*Collected data*
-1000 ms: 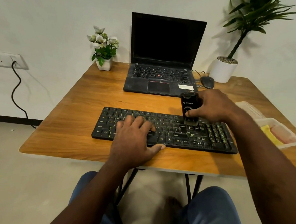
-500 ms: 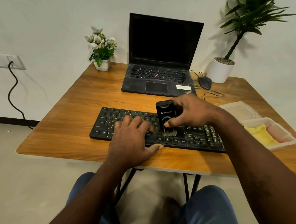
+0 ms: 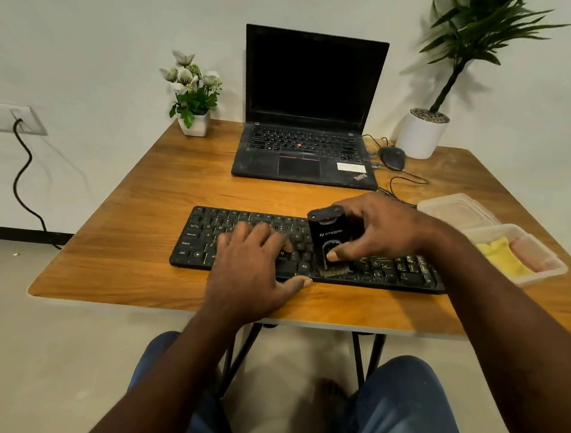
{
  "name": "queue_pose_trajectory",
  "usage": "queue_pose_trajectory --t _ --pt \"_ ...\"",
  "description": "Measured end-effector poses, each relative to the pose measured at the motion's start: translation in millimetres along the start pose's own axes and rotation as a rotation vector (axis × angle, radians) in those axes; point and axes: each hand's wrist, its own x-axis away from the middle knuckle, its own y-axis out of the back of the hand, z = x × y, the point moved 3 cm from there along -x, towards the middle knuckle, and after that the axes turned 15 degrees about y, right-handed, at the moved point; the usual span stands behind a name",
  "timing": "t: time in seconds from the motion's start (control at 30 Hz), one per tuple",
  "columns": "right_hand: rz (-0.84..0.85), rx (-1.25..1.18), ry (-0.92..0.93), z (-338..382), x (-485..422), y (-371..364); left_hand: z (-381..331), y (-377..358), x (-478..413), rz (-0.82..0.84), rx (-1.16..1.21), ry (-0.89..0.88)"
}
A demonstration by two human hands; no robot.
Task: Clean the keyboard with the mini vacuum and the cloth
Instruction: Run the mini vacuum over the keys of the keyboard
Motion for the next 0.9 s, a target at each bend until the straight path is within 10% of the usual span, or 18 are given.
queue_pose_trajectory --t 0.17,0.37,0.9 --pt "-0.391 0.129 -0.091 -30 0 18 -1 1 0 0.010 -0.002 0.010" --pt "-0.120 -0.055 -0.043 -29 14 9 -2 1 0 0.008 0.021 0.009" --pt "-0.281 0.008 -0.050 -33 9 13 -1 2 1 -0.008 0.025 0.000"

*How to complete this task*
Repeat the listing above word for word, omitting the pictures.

*Task output*
-1000 ms: 
-500 ms: 
+0 ms: 
{
  "name": "queue_pose_trajectory",
  "usage": "queue_pose_trajectory --t _ --pt \"_ ...\"",
  "description": "Measured end-effector poses, each relative to the pose measured at the motion's start: translation in millimetres along the start pose's own axes and rotation as a rotation vector (axis × angle, radians) in those axes; point and axes: each hand's wrist, its own x-axis away from the middle knuckle, its own y-axis out of the back of the hand, z = x × y, the point moved 3 cm from there along -x, towards the middle knuckle, and after that the axes turned 15 degrees about y, right-handed, at the moved point; the usual span stands behind a name",
  "timing": "t: time in seconds from the motion's start (control at 30 Hz), one per tuple",
  "columns": "right_hand: rz (-0.84..0.85), rx (-1.25..1.18), ry (-0.92..0.93), z (-338..382), x (-485..422), y (-371..364); left_hand: z (-381..331), y (-377..358), x (-478..413), rz (-0.82..0.84), rx (-1.16..1.21), ry (-0.89..0.88)"
}
A demonstration by two human hands; no robot.
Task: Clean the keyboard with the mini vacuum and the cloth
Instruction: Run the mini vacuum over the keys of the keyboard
Motion for the next 0.9 s, a target at each bend until the straight path is within 10% of the usual span, or 18 are given.
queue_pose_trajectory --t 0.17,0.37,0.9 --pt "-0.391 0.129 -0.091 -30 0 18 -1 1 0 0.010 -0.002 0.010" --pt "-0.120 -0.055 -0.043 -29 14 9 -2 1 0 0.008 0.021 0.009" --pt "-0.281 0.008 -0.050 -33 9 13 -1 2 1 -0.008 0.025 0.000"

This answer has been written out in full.